Thursday, 4 June 2015

53> projection, clarity, & manifestation


These are all aspects of communication, and define our being. 
I was woken last week by van lights in the yard below at two in morning, and proceeded to explain them to myself as being the two girls who live in a caravan down there having a party. I excused myself from getting involved by deciding that neighbours more affected would intervene, and drifted off to sleep, thinking that they'd really blown it this time. At four in the morning, a chainsaw started up, and I elaborated my narrative by convincing myself that some guest had been sent out for wood for the stove, and sought to impress his hosts by using a chainsaw. I even started to feel compassion for the girls, imagine them being evicted for this outrage on other peoples sleep, and their homelessness. 
When I went down in the daylight, a different tale emerged: of the strong wind blowing high voltage cables against a tree above their caravan, causing sparks and the threat of electrocution, of  them being taken in by a kind neighbour, of fire engines attending, and then a team of tree climbers to remove the offending branches.
I had concocted a totally false reality, based on concern but also negative, judgemental  attitudes towards the girls and their lifestyle.
I found this a totally refreshing reminder of how the substance of much of our perception is based on confirming a personal or group bias. A closed and self rewarding mindset. I felt both humbled, but also excited to witness how much my perception is founded on projection. Like I'd tracked down a predator on my truth.

There are some people whose hearts are open, who suppress or hold no judgement. Others who adopt judgement with regret. Others who enter a feeding frenzy of communal moral scorn, some who forever look for an opportunity to leak out some of their own, old pain, or sense of not being recognised.
The biblical teaching about casting the first stone occurs to me.

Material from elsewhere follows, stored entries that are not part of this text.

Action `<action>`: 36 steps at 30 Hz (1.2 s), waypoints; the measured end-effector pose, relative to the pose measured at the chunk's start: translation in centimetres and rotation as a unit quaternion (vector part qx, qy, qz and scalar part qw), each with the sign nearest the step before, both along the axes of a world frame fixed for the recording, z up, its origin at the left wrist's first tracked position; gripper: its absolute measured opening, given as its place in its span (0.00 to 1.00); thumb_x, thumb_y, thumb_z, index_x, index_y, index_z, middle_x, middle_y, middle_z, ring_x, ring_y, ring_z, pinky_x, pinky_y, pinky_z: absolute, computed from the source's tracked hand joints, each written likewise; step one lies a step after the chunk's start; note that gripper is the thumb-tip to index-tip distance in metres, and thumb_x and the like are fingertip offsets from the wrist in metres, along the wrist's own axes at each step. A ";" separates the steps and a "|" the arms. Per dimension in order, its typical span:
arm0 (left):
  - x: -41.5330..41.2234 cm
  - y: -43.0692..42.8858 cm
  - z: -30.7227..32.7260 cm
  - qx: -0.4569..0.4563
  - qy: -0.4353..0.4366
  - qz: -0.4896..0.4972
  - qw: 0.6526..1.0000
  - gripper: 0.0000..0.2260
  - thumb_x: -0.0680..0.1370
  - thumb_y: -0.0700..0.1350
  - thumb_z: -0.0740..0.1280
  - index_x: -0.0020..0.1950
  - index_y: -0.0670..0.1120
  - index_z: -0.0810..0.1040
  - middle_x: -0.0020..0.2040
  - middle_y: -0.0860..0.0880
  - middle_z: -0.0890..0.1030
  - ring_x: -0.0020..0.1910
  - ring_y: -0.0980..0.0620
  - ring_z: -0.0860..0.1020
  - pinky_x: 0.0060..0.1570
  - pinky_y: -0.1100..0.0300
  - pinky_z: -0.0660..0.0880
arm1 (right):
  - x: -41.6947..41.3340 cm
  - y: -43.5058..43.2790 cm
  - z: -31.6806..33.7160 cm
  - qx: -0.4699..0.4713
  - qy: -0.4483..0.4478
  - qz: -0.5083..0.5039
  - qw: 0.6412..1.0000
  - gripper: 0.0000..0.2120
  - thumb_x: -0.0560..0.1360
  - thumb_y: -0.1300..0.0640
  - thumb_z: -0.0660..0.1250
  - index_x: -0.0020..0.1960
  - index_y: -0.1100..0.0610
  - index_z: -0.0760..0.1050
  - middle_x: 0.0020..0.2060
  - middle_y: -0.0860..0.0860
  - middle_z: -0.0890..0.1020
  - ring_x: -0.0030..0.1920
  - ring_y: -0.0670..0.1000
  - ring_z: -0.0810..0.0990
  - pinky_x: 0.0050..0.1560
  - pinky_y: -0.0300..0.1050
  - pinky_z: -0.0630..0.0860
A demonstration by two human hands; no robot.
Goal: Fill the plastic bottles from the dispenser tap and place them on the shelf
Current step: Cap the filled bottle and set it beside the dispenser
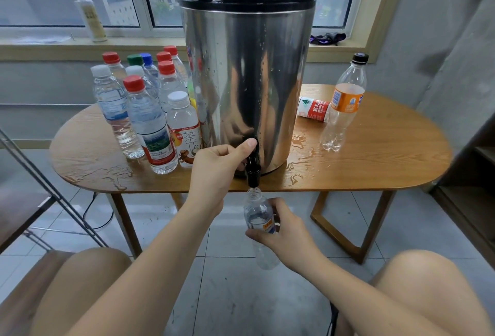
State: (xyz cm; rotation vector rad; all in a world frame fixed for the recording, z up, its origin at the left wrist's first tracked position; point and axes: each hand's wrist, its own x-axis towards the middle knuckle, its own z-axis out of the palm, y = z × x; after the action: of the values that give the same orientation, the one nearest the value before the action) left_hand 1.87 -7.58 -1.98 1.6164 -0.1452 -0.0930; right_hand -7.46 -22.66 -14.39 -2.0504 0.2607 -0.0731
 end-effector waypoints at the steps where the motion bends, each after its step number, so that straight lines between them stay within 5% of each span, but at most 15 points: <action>1: 0.0 0.1 0.0 0.002 -0.004 -0.002 1.000 0.23 0.77 0.58 0.79 0.27 0.50 0.78 0.30 0.51 0.80 0.27 0.62 0.72 0.43 0.59 0.69 | 0.0 0.0 -0.1 0.001 0.001 0.000 1.000 0.30 0.70 0.40 0.83 0.64 0.39 0.71 0.59 0.38 0.84 0.56 0.42 0.84 0.59 0.44 0.83; 18: 0.3 3.7 -3.3 0.054 -0.058 -0.060 0.995 0.17 0.83 0.59 0.71 0.45 0.47 0.86 0.39 0.45 0.85 0.39 0.55 0.80 0.45 0.58 0.75 | 0.1 0.2 -0.1 0.011 -0.006 0.000 1.000 0.27 0.70 0.40 0.83 0.62 0.40 0.72 0.55 0.39 0.84 0.53 0.40 0.84 0.56 0.45 0.84; 23: 0.6 5.0 -5.9 0.151 -0.046 -0.087 0.984 0.07 0.82 0.55 0.74 0.47 0.55 0.85 0.43 0.49 0.87 0.47 0.47 0.85 0.47 0.44 0.81 | 0.1 0.4 -0.2 0.008 -0.015 -0.002 1.000 0.27 0.69 0.40 0.83 0.62 0.40 0.73 0.54 0.40 0.84 0.52 0.42 0.84 0.56 0.48 0.83; 30: -0.5 4.5 -7.5 0.217 -0.002 -0.166 0.962 0.11 0.77 0.59 0.78 0.57 0.59 0.84 0.53 0.62 0.86 0.51 0.62 0.85 0.54 0.55 0.83 | 0.0 0.4 0.0 0.009 -0.012 0.002 1.000 0.26 0.71 0.43 0.83 0.62 0.40 0.72 0.54 0.39 0.85 0.52 0.38 0.84 0.55 0.45 0.84; 36: -0.7 4.1 -7.8 0.235 -0.006 -0.173 0.956 0.14 0.76 0.61 0.78 0.60 0.62 0.83 0.56 0.62 0.86 0.52 0.65 0.85 0.57 0.52 0.85 | 0.0 0.5 0.1 0.019 -0.013 0.003 1.000 0.26 0.72 0.44 0.83 0.63 0.40 0.72 0.55 0.40 0.85 0.53 0.37 0.83 0.55 0.42 0.83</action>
State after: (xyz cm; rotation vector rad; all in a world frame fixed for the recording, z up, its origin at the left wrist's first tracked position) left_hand 1.15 -3.46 -9.81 2.0519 -0.4431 -0.4146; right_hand -7.44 -22.17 -14.28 -2.0107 0.2377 -0.0915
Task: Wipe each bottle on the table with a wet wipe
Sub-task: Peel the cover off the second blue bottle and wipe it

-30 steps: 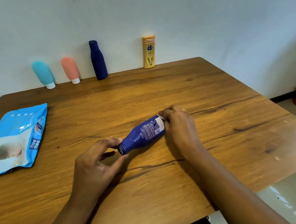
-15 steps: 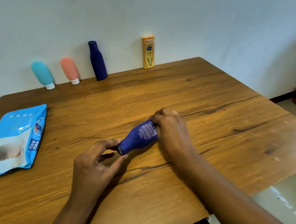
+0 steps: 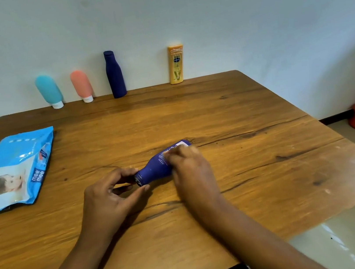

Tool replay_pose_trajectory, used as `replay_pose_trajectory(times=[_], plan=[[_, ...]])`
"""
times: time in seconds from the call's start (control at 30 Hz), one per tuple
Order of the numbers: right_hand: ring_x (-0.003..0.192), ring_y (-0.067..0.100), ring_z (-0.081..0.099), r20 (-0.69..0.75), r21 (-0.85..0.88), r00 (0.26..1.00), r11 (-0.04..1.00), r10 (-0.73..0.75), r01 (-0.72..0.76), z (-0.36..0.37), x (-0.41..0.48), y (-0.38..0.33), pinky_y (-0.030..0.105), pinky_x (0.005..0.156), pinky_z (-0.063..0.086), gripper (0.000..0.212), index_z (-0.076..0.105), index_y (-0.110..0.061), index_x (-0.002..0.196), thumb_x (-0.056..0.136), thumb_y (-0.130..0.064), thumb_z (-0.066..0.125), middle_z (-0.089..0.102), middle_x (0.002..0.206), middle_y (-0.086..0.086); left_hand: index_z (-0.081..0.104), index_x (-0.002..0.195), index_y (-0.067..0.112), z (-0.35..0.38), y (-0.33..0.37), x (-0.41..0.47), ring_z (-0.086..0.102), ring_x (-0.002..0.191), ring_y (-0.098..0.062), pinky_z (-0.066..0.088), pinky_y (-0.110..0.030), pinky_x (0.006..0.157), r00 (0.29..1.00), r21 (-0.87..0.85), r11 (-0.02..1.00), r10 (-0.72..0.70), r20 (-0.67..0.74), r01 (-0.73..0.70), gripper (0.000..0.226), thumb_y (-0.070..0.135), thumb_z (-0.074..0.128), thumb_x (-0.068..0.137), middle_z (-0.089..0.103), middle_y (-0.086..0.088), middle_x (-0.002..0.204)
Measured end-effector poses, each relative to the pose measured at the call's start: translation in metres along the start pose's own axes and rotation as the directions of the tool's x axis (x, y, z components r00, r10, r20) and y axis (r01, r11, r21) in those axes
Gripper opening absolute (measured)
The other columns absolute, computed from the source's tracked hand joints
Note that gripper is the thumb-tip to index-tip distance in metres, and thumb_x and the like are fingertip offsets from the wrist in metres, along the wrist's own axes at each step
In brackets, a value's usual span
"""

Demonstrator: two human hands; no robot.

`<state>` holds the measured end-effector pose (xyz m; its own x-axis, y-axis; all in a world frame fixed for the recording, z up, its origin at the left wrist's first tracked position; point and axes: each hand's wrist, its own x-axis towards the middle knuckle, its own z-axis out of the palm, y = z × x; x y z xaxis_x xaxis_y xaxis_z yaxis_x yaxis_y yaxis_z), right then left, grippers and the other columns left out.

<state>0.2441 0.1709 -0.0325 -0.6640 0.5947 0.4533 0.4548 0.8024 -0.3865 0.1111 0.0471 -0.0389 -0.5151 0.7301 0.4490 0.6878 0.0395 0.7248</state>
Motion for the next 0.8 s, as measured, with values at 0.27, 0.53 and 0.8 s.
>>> replay_pose_trajectory(times=[0.27, 0.53, 0.8], plan=[[0.092, 0.025, 0.055, 0.033, -0.004, 0.999, 1.0, -0.008, 0.008, -0.001, -0.002, 0.015, 0.032, 0.073, 0.051, 0.033, 0.065, -0.007, 0.113, 0.08, -0.002, 0.064, 0.061, 0.105, 0.01, 0.066, 0.095, 0.029, 0.0, 0.0, 0.0, 0.061, 0.095, 0.005, 0.048, -0.006, 0.078, 0.999, -0.012, 0.999, -0.048, 0.012, 0.049, 0.044, 0.015, 0.088, 0.06, 0.069, 0.018, 0.091], [0.091, 0.022, 0.054, 0.055, 0.042, 0.985, 0.986, -0.164, 0.162, -0.001, -0.009, -0.022, 0.031, 0.065, 0.052, 0.029, 0.065, -0.006, 0.111, 0.082, -0.007, 0.066, 0.06, 0.104, 0.01, 0.069, 0.093, 0.023, 0.0, 0.001, 0.002, 0.062, 0.089, 0.004, 0.048, -0.007, 0.074, 0.994, -0.021, 0.994, -0.106, 0.009, 0.106, 0.038, 0.01, 0.085, 0.061, 0.07, 0.016, 0.09], [0.109, 0.015, 0.043, 0.076, -0.064, 0.997, 0.998, 0.012, -0.007, -0.013, 0.017, 0.016, 0.03, 0.089, 0.046, 0.039, 0.054, -0.016, 0.125, 0.087, -0.014, 0.06, 0.051, 0.121, 0.003, 0.064, 0.1, 0.024, 0.001, 0.009, -0.001, 0.06, 0.095, 0.001, 0.047, -0.019, 0.08, 1.0, 0.096, 0.995, -0.017, 0.026, 0.014, 0.042, 0.014, 0.084, 0.065, 0.062, 0.019, 0.097]])
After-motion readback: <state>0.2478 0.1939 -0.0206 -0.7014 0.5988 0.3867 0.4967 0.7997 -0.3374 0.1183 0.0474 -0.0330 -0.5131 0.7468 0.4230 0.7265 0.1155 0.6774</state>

I was the butt of a communal prejudice last year. At the time I called it a Chinese Witch-hunt, as the local community council fed each other more and more inflated rumours of what "that hippie on the hill was doing". It was so wide of the mark, I felt too aghast and wounded to try to engage with them, especially as none of them ever came up to see for themselves. It reminded me of a story  I'd heard of how a friend of mine, who was being hounded by the National Park for a string of planning misdemeanours, had in recounting this to a Welsh neighbour, been met with a strange look and the question- "you don't actually Talk to them do you?". I came to see this as feeling free NOT to engage with the ravings of a mad aunt, of not feeding a neurosis by acknowledging its content. 
Which is where Clarity comes in. 
I have felt for years a distinction between Tribal and Personal morality. Tribal morality is consensual- EVERYBODY does that! As if that justified a behaviour. The righteousness of Church groups does not escape this brush. Personal morality is intuitive,it just KNOWS at some deep level, the truth and rightness, or otherwise, of a matter.
Tribal morality becomes cloaked in law, and the definitions of the unlawful. 
If you feel a disparity between an accepted group moral view and your own instincts, you have been offered a precious gift.
It is the opportunity to learn to express your deep truth, in its own terms. I have found that it's when my intentions have been dismissed or rejected, that I have sought to express their impulse with an undeniable clarity. To express it in terms of what it's not diminishes it. Your truth when expressed clearly is Gandalfian in its power.

Just as you plumb deep into and learn to express your truth, so you change the nature of our shared language. You give it back its potency and true meanings. 
You manifest the reality of your heart.